▶ [Your goal]
In the listing below, find the line with "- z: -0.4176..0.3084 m" and the line with "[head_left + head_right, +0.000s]". Repeat those two lines and all lines between them exactly.
★ ★ ★
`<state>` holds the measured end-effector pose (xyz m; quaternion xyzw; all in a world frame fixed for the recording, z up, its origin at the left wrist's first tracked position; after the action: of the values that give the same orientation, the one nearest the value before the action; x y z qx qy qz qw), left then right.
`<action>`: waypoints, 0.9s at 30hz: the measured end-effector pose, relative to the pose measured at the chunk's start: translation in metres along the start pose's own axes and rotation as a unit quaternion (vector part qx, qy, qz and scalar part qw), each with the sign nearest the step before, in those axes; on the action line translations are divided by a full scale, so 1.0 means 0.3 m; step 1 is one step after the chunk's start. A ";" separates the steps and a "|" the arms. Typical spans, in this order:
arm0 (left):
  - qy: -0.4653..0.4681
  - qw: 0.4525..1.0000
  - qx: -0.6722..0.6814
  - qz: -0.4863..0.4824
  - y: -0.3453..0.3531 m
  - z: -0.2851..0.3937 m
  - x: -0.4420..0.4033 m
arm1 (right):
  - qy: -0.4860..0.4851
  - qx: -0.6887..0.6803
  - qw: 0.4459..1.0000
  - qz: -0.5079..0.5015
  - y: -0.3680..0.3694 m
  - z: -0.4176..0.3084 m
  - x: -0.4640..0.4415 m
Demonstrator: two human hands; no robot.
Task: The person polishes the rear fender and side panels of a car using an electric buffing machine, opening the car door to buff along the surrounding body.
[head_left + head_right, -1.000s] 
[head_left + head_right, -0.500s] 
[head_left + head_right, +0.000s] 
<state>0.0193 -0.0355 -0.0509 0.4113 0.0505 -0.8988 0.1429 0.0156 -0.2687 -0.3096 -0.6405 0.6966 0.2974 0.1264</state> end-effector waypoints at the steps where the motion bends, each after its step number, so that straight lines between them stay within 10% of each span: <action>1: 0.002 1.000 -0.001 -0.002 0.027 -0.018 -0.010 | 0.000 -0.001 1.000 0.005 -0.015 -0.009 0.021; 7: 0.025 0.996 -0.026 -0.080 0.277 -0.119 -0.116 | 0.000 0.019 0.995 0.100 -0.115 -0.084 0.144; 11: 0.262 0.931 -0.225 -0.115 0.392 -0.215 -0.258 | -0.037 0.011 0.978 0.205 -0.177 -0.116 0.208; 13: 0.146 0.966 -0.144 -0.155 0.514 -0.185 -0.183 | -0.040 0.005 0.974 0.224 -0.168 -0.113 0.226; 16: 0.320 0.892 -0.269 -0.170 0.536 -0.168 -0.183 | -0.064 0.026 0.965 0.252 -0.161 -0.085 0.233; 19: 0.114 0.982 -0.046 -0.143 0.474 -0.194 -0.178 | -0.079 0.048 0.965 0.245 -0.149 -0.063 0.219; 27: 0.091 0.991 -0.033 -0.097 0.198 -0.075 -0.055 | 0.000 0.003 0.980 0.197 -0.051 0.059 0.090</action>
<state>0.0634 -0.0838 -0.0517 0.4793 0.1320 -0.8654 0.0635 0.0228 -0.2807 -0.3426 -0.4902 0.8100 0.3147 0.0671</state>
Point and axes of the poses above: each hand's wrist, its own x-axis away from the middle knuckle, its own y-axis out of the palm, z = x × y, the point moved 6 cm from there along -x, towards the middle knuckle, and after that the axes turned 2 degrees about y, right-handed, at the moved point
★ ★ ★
▶ [Response to the task]
  - z: -0.4176..0.3084 m
  - x: -0.4640..0.4415 m
Demonstrator: two human hands; no robot.
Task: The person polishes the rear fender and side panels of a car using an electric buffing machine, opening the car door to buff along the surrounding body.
[head_left + head_right, -1.000s] 
[head_left + head_right, -0.500s] 
[head_left + head_right, +0.000s] 

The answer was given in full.